═════ Data extract ═════

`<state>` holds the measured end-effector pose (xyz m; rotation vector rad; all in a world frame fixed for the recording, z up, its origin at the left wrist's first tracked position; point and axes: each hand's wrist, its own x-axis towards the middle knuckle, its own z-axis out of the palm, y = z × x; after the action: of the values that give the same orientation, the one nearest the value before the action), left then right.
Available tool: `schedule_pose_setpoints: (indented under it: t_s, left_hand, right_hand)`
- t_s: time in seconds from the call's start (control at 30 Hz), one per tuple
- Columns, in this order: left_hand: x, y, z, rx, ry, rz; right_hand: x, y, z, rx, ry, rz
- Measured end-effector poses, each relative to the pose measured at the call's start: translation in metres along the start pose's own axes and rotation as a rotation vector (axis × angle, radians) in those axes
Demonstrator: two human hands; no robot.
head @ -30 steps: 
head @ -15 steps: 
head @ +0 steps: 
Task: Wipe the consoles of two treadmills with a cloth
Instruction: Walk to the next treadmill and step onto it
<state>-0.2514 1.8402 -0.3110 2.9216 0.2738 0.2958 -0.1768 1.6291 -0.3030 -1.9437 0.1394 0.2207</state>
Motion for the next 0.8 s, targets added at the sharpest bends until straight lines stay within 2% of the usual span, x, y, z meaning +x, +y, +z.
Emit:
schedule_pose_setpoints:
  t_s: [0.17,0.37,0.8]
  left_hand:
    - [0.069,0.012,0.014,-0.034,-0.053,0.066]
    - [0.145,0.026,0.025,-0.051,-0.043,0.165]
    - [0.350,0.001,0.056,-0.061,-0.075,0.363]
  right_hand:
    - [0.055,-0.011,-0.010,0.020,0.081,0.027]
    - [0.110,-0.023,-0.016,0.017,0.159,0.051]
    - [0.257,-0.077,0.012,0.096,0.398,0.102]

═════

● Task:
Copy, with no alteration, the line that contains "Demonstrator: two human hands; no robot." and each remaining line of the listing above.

● Answer to the problem:
Demonstrator: two human hands; no robot.
head @ -30 steps: 
head @ -15 steps: 
head @ +0 steps: 
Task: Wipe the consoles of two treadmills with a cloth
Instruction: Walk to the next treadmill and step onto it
<state>-0.2514 1.8402 -0.3110 2.9216 0.2738 0.2958 -0.1768 1.6291 -0.3030 -1.9437 0.1394 0.2207</state>
Motion for the next 0.8 s, targets added at the sharpest bends until straight lines stay within 2% of the usual span, x, y, z meaning +x, +y, +z.
Emit:
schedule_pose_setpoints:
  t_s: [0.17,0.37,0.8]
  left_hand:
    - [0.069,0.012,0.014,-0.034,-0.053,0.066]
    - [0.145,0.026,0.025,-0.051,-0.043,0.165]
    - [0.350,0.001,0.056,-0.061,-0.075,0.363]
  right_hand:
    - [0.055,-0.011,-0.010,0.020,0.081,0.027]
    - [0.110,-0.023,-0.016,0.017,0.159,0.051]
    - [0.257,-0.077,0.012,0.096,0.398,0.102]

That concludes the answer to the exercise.